2°) de mettre à la charge de l'Etat les entiers dépens et la somme de 1 500 euros au titre de l'article L. 761-1 du code de justice administrative

Elle soutient que :

- par une décision du 29 juillet 2019, la commission de médiation a reconnu sa demande de logement comme prioritaire et urgente ;

- faute pour les services préfectoraux d'avoir assuré son relogement dans les délais impartis, ils ont commis une faute de nature à engager la responsabilité de l'Etat ;

- l'intéressée a droit à l'indemnisation des préjudices subis qui sont en lien direct avec la faute de l'Etat ;

- sa demande préalable indemnitaire a été rejetée par une décision du 22 mars 2021.

Par un mémoire en défense, enregistré le 19 septembre 2022, le préfet de Seine-et-Marne conclut, à titre principal, au rejet de la requête, et, à titre subsidiaire, à la limitation de l'indemnisation éventuellement accordée à Mme C.

Il fait valoir que :

- les services de l'Etat ont tout mis en œuvre pour assurer le relogement de Mme C, sa candidature a été proposée à trois reprises mais les commissions d'attribution de logement et d'examen d'occupation du logement n'ont pas retenu sa candidature, il se peut que sa situation est été jugée moins urgente par ces commissions que celles d'autres ménages plus précaire, en effet elle occupait depuis le 28 mai 2020 un appartement de type T3 de manière provisoire ;

- la responsabilité de l'Etat n'est engagée que six mois après la date de la décision de la commission de médiation soit le 29 janvier 2020 ;

- la requérante a été relogée le 26 avril 2022.

Par un mémoire enregistré le 20 septembre 2022, Mme C a déclaré se désister de sa demande.

Vu les autres pièces du dossier.

Vu :

- le code civil ;

- le code de la construction et de l'habitation ;

- le code de justice administrative.

La présidente du tribunal a désigné M. A, premier vice-président pour statuer sur les litiges relevant du droit au logement opposable, en application de l'article R.222-13 (1°) du code de justice administrative.

Le président de la formation de jugement a dispensé le rapporteur public, sur sa proposition, et en application de l'article L. 732-1 du code de justice administrative, de prononcer des conclusions à l'audience.

Les parties ont été régulièrement averties du jour de l'audience.

A été entendu à l'audience publique, le rapport de M. A, les parties n'y étant ni présentes ni représentées.

L'instruction a été clôturée après l'appel de l'affaire.

Considérant ce qui suit :

Par le mémoire visé ci-dessus, Mme C a déclaré se désister des conclusions de sa requête.

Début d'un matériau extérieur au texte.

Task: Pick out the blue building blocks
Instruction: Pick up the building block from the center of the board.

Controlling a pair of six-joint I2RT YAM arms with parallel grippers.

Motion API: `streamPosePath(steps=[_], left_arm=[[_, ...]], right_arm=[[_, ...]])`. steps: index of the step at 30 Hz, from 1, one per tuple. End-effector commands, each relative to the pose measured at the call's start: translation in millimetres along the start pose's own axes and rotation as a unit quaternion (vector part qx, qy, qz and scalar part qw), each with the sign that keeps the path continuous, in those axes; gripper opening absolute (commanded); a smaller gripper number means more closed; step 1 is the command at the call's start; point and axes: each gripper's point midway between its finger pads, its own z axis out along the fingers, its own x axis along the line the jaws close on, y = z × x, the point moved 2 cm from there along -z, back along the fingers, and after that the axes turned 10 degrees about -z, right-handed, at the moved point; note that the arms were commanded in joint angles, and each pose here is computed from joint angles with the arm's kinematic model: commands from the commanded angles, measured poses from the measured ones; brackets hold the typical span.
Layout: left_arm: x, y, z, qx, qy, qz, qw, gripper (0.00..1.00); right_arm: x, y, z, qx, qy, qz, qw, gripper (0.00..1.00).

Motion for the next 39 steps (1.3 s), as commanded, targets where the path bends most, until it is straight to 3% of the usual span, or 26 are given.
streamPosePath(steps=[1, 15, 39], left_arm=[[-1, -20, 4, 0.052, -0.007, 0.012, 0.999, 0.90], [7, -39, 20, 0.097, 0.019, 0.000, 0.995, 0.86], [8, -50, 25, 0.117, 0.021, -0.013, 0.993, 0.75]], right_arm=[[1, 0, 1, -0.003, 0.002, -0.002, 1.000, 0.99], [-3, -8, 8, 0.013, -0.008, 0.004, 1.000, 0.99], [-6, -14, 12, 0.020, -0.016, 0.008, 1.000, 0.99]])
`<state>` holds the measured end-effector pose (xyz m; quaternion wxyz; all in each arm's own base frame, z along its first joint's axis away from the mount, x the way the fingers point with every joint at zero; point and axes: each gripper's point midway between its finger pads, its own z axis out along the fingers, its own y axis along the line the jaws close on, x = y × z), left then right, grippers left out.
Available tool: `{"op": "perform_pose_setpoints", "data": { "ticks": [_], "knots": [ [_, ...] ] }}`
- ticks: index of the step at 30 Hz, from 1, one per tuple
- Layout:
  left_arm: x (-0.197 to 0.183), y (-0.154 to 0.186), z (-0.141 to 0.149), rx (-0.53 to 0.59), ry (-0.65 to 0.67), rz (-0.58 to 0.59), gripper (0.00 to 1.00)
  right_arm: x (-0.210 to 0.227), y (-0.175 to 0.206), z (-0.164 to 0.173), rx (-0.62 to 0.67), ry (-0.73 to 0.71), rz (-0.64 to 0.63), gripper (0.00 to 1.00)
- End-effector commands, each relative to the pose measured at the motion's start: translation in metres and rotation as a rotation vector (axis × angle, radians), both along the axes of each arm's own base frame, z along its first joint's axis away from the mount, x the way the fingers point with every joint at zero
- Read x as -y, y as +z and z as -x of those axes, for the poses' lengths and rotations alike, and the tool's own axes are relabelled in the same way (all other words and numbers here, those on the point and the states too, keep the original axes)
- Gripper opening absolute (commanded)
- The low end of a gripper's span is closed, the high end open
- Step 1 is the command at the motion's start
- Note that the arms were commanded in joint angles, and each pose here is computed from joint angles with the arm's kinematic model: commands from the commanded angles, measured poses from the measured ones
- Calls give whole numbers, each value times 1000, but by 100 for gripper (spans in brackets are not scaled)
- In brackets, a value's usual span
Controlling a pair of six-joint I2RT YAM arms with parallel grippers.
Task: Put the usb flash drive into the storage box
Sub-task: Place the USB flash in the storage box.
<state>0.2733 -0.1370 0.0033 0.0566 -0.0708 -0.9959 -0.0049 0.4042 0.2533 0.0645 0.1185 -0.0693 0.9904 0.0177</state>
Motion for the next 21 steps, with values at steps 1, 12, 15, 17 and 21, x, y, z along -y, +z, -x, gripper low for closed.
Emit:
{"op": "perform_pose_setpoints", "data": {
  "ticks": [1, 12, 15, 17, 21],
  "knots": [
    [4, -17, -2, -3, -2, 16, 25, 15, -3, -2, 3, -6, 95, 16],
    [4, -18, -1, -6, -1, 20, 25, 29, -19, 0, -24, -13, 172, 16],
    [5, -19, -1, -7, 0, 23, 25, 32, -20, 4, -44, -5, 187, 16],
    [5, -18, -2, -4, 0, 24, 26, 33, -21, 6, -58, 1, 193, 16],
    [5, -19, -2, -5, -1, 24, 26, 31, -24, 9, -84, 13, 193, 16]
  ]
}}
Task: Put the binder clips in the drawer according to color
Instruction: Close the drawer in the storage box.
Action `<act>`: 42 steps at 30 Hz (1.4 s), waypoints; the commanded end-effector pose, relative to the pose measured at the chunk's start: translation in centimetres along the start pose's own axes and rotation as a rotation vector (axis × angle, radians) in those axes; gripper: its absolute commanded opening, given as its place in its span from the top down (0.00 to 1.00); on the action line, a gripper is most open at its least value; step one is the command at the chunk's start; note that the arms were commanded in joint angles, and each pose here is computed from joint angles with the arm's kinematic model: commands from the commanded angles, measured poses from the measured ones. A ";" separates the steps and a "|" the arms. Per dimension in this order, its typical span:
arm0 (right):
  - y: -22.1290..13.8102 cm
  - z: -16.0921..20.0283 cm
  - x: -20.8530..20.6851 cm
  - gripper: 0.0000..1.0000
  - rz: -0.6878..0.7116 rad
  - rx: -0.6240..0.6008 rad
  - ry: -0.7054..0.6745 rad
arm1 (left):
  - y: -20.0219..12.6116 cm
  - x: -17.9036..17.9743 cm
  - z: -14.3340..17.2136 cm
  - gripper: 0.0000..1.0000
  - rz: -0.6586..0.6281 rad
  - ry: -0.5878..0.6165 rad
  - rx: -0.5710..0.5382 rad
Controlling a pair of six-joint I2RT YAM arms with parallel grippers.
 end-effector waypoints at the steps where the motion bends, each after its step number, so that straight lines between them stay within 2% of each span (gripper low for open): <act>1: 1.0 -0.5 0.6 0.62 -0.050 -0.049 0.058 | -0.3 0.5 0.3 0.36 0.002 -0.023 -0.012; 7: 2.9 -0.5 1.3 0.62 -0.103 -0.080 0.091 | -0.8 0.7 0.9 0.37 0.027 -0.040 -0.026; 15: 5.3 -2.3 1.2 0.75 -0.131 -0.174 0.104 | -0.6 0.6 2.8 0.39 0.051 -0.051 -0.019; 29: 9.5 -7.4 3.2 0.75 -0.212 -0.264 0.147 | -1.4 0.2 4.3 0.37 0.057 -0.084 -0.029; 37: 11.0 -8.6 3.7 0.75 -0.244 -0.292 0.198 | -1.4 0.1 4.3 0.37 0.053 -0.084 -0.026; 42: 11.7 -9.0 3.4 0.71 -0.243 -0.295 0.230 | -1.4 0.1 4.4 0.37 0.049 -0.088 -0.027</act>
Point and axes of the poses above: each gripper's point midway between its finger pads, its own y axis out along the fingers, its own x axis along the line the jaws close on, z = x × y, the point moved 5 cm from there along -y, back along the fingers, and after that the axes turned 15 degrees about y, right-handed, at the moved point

Ce désistement étant pur et simple, rien ne s'oppose à ce qu'il en soit donné acte.

D E C I D E :

Article 1er : Il est donné acte du désistement de la requête de Mme C.

Article 2 : Le présent jugement sera notifié à Mme B C, au préfet de Seine-et-Marne et au ministre de la transition écologique et de la cohésion des territoires.

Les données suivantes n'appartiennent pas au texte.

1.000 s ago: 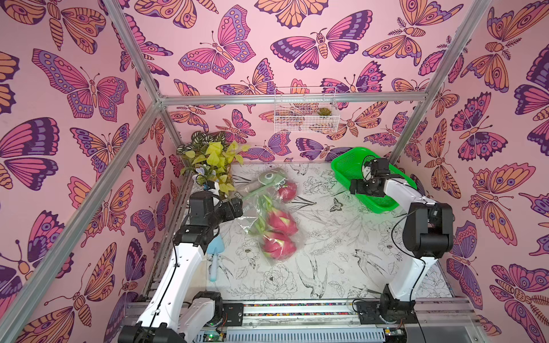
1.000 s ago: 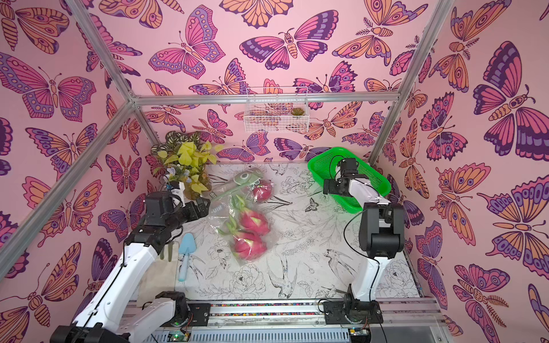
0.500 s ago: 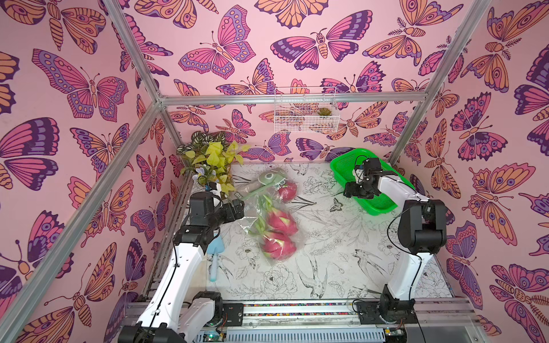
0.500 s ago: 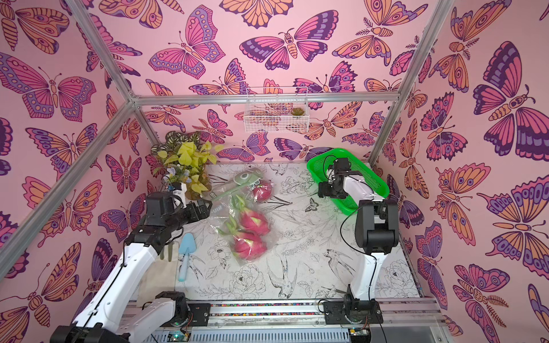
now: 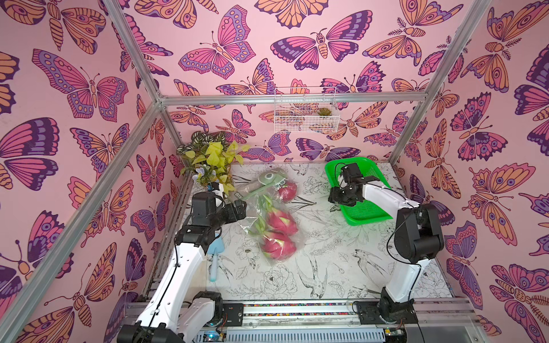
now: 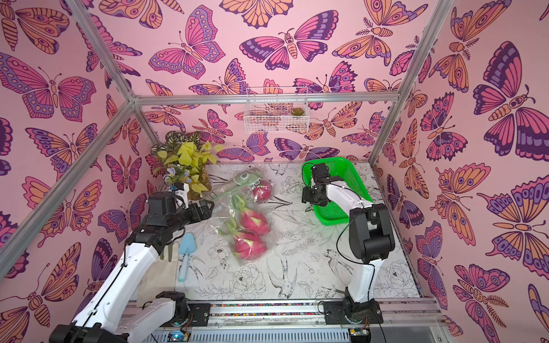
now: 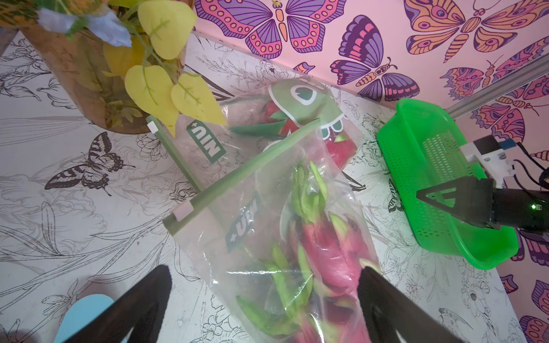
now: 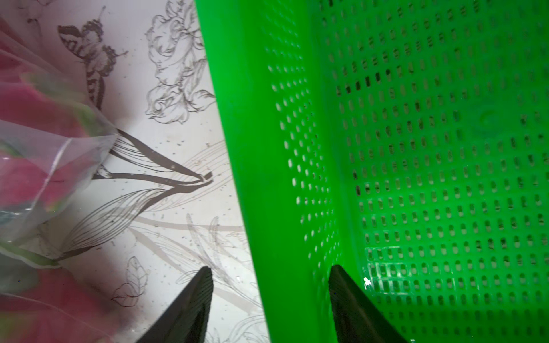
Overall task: Open the zip-top bag and take out the dragon fruit
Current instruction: Adjust the basket at the corner of the board, then pick up the zipper food storage bag at the center of the board.
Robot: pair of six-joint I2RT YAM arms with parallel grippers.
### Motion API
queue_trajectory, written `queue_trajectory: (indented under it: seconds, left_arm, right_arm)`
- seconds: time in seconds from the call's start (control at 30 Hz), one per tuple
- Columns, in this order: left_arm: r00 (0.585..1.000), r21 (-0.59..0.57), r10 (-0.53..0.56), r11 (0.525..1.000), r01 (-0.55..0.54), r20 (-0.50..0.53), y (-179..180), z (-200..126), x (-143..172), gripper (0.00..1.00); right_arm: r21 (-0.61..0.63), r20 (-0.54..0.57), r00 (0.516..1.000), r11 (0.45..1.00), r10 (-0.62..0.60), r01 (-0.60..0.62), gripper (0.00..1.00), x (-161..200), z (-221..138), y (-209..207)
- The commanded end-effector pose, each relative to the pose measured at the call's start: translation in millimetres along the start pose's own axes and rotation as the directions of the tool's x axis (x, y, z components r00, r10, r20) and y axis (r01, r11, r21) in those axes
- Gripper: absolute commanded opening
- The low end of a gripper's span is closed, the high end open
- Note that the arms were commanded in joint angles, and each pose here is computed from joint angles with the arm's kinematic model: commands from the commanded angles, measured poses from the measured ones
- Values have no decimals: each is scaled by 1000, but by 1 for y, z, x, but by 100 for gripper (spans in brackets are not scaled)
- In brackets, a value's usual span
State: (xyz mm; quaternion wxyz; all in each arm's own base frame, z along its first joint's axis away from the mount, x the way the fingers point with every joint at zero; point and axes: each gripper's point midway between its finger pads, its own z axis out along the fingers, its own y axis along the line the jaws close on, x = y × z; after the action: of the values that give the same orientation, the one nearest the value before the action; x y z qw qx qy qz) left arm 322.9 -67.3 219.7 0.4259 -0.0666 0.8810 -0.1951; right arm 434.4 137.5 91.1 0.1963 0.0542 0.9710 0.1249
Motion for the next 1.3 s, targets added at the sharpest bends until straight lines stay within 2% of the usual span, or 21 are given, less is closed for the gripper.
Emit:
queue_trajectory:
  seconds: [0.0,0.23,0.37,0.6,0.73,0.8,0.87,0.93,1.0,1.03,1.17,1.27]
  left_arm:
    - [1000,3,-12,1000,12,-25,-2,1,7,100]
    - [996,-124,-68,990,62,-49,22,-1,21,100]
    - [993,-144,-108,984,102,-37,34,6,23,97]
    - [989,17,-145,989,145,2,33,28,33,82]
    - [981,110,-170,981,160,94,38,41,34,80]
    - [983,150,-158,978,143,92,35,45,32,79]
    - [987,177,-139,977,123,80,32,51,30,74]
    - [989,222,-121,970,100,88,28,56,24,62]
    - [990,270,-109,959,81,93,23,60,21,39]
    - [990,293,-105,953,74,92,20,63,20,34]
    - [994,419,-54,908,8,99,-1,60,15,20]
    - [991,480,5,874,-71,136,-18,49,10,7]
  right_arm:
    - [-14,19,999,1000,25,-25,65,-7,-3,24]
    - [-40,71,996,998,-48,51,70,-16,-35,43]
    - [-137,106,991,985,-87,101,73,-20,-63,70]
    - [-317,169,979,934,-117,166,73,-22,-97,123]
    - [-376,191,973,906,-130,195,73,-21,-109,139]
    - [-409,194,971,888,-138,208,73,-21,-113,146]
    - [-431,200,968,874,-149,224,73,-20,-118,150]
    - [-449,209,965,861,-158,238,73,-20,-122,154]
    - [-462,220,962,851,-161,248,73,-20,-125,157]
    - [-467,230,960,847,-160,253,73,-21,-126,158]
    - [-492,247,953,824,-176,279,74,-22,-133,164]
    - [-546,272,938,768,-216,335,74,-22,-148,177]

Rendu public par mise à disposition au greffe le 19 octobre 2022.

Le magistrat désigné,

B. GUEVEL

La greffière,

M. D

La République mande et ordonne au ministre de la transition écologique et de la cohésion des territoires en ce qui le concerne, ou à tous commissaires de justice à ce requis en ce qui concerne les voies de droit commun contre les parties privées, de pourvoir à l'exécution du présent jugement.